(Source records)
----

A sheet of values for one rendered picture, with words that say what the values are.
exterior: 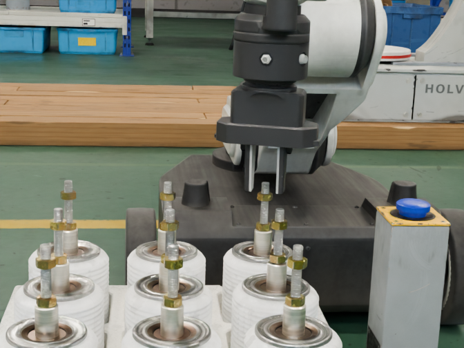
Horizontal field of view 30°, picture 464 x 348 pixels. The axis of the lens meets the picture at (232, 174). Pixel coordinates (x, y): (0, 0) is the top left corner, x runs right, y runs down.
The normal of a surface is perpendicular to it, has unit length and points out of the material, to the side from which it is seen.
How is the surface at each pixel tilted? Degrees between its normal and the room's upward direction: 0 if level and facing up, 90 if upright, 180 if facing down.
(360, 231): 46
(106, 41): 92
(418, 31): 92
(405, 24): 92
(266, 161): 137
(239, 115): 90
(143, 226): 31
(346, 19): 75
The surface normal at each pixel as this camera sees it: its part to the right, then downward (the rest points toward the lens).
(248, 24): -0.65, 0.17
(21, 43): 0.11, 0.29
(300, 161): 0.05, 0.87
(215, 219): 0.11, -0.51
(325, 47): 0.10, 0.51
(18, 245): 0.04, -0.97

----

None of the lines before the one containing "(106, 41): 92" belong in the answer; reproduce that line and all later lines of the records exactly.

- _Your solution_
(106, 41): 92
(418, 31): 92
(405, 24): 92
(266, 161): 137
(239, 115): 90
(143, 226): 31
(346, 19): 75
The surface normal at each pixel as this camera sees it: its part to the right, then downward (the rest points toward the lens).
(248, 24): -0.65, 0.17
(21, 43): 0.11, 0.29
(300, 161): 0.05, 0.87
(215, 219): 0.11, -0.51
(325, 47): 0.10, 0.51
(18, 245): 0.04, -0.97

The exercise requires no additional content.